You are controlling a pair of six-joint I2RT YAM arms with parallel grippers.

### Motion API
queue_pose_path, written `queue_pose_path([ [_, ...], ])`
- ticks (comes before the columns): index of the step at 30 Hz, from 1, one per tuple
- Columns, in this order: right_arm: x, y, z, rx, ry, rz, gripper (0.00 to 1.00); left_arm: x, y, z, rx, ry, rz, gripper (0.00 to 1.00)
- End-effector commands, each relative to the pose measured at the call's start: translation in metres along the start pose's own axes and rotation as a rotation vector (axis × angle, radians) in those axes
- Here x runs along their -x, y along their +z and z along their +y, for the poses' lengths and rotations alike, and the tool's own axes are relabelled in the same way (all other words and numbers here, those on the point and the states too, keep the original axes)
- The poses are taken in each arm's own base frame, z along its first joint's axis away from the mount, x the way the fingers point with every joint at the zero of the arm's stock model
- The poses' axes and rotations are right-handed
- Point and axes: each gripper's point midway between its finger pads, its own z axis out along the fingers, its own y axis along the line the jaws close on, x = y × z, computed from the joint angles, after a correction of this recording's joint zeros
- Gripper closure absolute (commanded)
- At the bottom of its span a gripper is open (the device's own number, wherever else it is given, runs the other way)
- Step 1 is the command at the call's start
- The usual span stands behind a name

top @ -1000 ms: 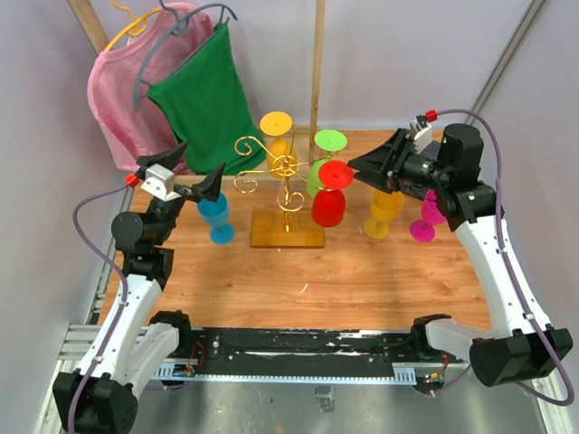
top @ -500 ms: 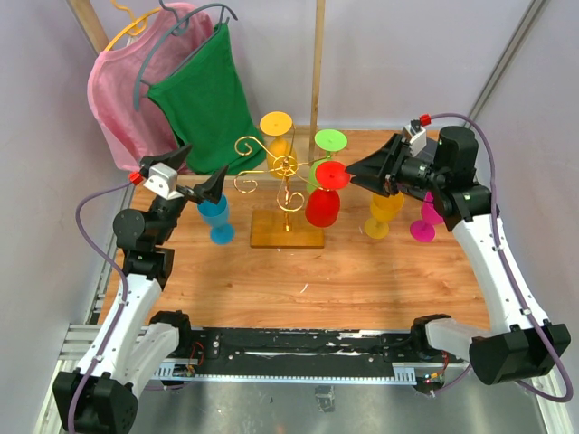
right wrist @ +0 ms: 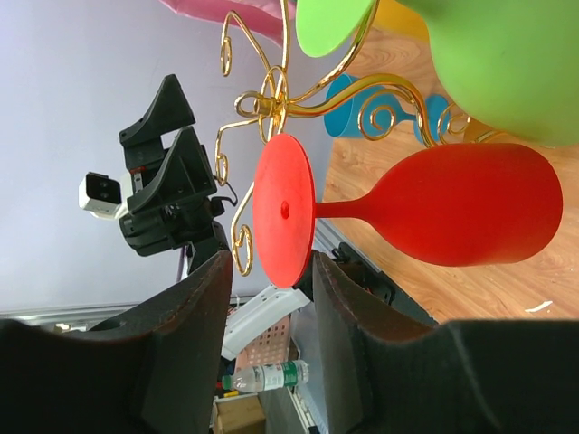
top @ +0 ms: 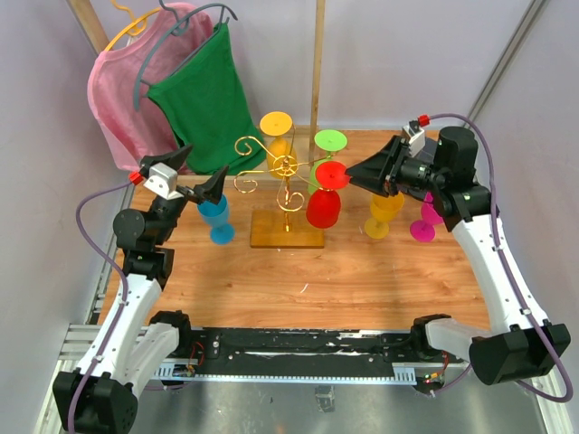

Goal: Take the wine glass off the wine glass rack
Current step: Pick up the wine glass from the wine rack.

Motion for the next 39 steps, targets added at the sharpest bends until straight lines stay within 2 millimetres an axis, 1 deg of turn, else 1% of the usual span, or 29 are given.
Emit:
queue_pose_path([
  [1,0.001,-0.001,-0.005,0.009,0.011,0.01,0.58,0.013,0.002,-0.003,-0.012,0.012,-0.03,0.01],
  [7,-0.001,0.001,-0.007,0.014,0.022,0.024,0.6,0.012,0.002,-0.003,-0.016,0.01,-0.026,0.01],
  [19,0.002,0.008,0.0,0.048,0.02,0.036,0.7,0.008,0.001,-0.003,-0.014,0.015,-0.019,0.01],
  [23,0.001,0.011,-0.001,0.048,0.023,0.049,0.73,0.007,0.001,-0.003,-0.015,0.016,-0.018,0.01],
  [25,-0.001,0.012,-0.001,0.049,0.023,0.055,0.81,0.007,0.001,-0.003,-0.016,0.018,-0.018,0.01],
  [27,-0.001,0.012,0.0,0.051,0.02,0.056,0.94,0.006,0.001,-0.003,-0.017,0.019,-0.015,0.01],
  [28,-0.001,0.011,0.0,0.051,0.02,0.056,0.99,0.006,0.001,-0.003,-0.018,0.018,-0.016,0.01],
  [39,-0.004,0.006,0.008,0.067,0.012,0.052,0.99,0.003,0.001,-0.004,-0.025,0.014,-0.008,0.01],
])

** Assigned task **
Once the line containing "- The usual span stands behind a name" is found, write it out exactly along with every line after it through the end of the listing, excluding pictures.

** Exercise result **
- The usual span stands behind a name

top @ -1000 ms: 
top @ -500 ms: 
right wrist @ +0 ms: 
top @ +0 ms: 

Goal: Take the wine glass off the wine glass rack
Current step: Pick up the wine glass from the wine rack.

Motion for the next 39 steps, targets added at the sharpest bends until straight lines stay within 2 millimetres an axis, 1 deg of turn, else 1% of the usual span, or 29 are given.
Emit:
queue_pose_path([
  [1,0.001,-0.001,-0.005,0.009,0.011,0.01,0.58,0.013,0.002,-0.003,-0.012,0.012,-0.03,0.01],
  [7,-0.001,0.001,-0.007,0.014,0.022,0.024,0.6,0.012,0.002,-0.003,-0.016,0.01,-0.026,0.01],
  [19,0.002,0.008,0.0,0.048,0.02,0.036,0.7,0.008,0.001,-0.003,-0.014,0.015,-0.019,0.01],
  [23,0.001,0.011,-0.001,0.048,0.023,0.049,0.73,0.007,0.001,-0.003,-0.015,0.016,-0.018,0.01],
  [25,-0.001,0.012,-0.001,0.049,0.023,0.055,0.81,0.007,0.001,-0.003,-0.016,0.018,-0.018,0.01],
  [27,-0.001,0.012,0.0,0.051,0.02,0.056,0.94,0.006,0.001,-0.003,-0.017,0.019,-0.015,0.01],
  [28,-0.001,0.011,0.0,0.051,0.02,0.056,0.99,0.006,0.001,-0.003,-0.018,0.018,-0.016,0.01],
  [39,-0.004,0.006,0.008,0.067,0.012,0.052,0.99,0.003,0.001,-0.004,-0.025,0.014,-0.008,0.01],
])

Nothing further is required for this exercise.